RISD’s dean of faculty, Tracie Costantino, one of the curriculum’s creators, described how the school’s new lesson plans focus on the importance of object-based learning in encouraging the research, close observation and critical analysis that both artists and scientists share in common.

She added in a statement: “The demand for STEAM resources has picked up in the past few years as teachers recognise the importance of incorporating creative thinking and visual learning into their classrooms.”

The greatest thing about the STEAM movement in America is that young people don’t have to wait until further down the line in education to be exposed to it. The iconic educational program, Sesame Street, recently announced its 43rd season will incorporate the arts into its existing STEM focus.

Dr Rosemarie Truglio, SVP of education and research at Sesame Workshop in New York, told the StemtoSteam.org site: “Incorporating the arts into our STEM curriculum was an exciting and natural addition, as Sesame Street has always used music, visual, and performing arts as tools to educate and entertain children.”

One academic, though, has recently argued that the concept of bringing the arts and science together is not a new one.
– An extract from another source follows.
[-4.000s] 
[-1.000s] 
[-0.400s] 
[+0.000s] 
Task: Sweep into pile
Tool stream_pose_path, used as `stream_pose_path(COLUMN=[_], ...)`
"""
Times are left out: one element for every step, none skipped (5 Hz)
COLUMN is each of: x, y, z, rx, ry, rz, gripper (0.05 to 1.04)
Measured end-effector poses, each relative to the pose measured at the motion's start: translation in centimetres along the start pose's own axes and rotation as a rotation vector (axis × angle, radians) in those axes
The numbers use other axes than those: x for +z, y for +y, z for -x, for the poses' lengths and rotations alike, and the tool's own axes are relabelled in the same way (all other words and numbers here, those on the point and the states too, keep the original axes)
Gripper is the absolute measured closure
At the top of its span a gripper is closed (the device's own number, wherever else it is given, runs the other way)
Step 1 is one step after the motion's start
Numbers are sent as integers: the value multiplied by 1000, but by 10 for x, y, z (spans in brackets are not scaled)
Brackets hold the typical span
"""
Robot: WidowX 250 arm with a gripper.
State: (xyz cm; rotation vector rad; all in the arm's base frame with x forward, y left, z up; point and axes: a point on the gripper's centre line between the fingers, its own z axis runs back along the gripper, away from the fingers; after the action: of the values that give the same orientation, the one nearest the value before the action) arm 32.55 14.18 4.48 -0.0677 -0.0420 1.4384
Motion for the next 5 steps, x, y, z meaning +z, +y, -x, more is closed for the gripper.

In her article, Royal Holloway’s Professor Kate Normington, highlighted how Leonardo da Vinci brought the two together in Renaissance Italy.

She added: “It appears that, even within contemporary times, those at the forefront of innovation have been merging arts and science practice. Pomeroy notes that ‘Nobel laureates in the sciences are seventeen times likelier than the average scientist to be a painter, twelve times as likely to be a poet, and four times as likely to be a musician’,” making reference to the works of science news writer, Steven Ross Pomeroy, who shares the same views in a 2012 essay of his own.

Regardless of when the arts and STEM subjects came together, though, it looks like the collaboration is set to take both education and the world of work by storm - and sooner than you may think.